**Aim of the exercise:**
In the records below, count every line where the string "post" appears, and reply with the count only.

**Saved entries:**
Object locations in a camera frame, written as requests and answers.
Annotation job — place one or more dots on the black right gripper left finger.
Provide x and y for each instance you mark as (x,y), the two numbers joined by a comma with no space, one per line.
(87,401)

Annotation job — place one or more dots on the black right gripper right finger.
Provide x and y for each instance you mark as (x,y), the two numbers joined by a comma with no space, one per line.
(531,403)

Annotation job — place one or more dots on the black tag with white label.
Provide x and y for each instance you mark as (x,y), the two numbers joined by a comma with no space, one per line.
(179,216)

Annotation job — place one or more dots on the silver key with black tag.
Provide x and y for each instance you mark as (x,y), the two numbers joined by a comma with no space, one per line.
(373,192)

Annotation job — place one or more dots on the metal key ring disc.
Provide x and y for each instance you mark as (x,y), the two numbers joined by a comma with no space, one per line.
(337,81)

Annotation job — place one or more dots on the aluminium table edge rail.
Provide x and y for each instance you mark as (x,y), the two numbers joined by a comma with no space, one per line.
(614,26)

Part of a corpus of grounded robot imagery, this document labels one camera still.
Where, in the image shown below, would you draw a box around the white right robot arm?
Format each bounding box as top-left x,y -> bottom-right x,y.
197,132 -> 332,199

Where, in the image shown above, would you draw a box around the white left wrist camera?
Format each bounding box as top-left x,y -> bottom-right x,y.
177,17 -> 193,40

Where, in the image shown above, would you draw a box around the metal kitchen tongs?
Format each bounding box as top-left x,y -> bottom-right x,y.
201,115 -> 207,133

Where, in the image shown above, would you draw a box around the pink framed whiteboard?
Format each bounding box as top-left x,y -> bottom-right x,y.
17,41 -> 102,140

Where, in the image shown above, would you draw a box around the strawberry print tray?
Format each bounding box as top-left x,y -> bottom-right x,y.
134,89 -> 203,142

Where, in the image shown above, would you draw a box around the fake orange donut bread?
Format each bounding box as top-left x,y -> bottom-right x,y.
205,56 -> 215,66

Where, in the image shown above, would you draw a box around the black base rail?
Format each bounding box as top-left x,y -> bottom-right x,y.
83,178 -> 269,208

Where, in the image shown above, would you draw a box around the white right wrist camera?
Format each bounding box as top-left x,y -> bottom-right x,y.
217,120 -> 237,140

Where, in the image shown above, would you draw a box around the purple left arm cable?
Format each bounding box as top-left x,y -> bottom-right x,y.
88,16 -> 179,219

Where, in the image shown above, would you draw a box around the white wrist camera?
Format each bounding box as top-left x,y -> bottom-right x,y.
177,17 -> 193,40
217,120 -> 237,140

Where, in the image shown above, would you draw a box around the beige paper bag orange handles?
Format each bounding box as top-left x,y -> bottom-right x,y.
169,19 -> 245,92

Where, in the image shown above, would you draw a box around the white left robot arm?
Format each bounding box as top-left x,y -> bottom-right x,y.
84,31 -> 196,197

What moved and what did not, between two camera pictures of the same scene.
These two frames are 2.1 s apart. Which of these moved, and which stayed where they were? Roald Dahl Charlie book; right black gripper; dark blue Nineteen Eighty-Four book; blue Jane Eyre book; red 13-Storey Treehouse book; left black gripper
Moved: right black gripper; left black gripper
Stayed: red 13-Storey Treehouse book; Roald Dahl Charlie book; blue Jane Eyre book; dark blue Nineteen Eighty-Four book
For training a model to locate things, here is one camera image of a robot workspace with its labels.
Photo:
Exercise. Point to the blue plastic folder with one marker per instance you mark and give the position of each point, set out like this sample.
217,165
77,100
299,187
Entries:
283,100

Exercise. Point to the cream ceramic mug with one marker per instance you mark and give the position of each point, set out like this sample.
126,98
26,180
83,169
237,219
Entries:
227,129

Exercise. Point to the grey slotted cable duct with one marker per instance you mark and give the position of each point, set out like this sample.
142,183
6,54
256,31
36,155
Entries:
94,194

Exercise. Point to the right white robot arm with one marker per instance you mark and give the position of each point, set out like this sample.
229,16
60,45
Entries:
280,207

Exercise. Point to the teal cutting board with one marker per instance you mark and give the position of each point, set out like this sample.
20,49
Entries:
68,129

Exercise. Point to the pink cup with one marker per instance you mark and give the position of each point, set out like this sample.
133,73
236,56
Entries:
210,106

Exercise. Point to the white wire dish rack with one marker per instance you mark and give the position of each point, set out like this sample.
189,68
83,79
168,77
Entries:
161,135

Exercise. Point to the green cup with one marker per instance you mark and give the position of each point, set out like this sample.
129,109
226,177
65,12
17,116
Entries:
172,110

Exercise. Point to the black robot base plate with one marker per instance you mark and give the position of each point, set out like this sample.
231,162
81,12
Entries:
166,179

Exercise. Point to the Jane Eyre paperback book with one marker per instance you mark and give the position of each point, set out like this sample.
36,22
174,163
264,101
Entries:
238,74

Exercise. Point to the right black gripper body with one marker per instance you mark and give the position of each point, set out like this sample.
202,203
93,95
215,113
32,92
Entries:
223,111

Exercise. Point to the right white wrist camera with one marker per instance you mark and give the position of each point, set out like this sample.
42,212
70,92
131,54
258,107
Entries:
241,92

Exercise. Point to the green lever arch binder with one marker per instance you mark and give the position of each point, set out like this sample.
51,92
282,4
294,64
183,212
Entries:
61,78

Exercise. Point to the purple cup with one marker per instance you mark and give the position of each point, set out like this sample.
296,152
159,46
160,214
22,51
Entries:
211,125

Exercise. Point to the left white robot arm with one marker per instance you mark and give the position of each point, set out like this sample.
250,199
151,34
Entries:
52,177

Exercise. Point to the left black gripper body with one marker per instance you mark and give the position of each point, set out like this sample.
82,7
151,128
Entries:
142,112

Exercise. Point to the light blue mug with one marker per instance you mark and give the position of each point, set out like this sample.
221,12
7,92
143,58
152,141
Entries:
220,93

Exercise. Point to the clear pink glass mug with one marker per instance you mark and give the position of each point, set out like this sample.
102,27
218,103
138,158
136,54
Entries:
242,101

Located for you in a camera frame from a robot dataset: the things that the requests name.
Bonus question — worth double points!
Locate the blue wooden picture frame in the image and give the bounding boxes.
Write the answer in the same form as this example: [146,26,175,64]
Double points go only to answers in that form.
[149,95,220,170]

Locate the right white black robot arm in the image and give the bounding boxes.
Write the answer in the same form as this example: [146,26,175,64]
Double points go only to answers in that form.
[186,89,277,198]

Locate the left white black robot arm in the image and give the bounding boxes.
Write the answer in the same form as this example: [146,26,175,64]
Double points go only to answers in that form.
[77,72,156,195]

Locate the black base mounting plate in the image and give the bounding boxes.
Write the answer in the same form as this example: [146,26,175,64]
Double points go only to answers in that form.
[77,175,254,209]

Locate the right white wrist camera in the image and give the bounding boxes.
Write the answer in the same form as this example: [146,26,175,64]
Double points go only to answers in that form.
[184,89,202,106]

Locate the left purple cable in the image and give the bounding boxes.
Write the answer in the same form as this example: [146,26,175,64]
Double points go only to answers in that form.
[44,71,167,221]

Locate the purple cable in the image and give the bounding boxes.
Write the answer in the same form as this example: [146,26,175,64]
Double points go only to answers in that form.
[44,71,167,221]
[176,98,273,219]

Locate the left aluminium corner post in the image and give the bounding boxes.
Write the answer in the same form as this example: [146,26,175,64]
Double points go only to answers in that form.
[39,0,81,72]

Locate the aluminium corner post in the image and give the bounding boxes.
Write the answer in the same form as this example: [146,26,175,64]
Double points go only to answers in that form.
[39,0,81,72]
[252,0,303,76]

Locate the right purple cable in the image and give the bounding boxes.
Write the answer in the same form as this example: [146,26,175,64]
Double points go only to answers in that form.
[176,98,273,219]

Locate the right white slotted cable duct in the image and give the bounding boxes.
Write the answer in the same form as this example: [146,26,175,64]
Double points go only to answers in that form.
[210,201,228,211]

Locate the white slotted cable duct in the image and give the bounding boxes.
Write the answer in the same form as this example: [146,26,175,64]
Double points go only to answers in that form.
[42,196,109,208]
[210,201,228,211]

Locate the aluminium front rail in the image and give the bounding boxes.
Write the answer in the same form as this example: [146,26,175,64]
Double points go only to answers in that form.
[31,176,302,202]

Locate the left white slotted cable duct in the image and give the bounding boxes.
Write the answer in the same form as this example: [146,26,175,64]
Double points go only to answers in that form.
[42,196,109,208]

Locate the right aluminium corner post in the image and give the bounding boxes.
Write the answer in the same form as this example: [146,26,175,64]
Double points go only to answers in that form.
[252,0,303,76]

**Worked solution:**
3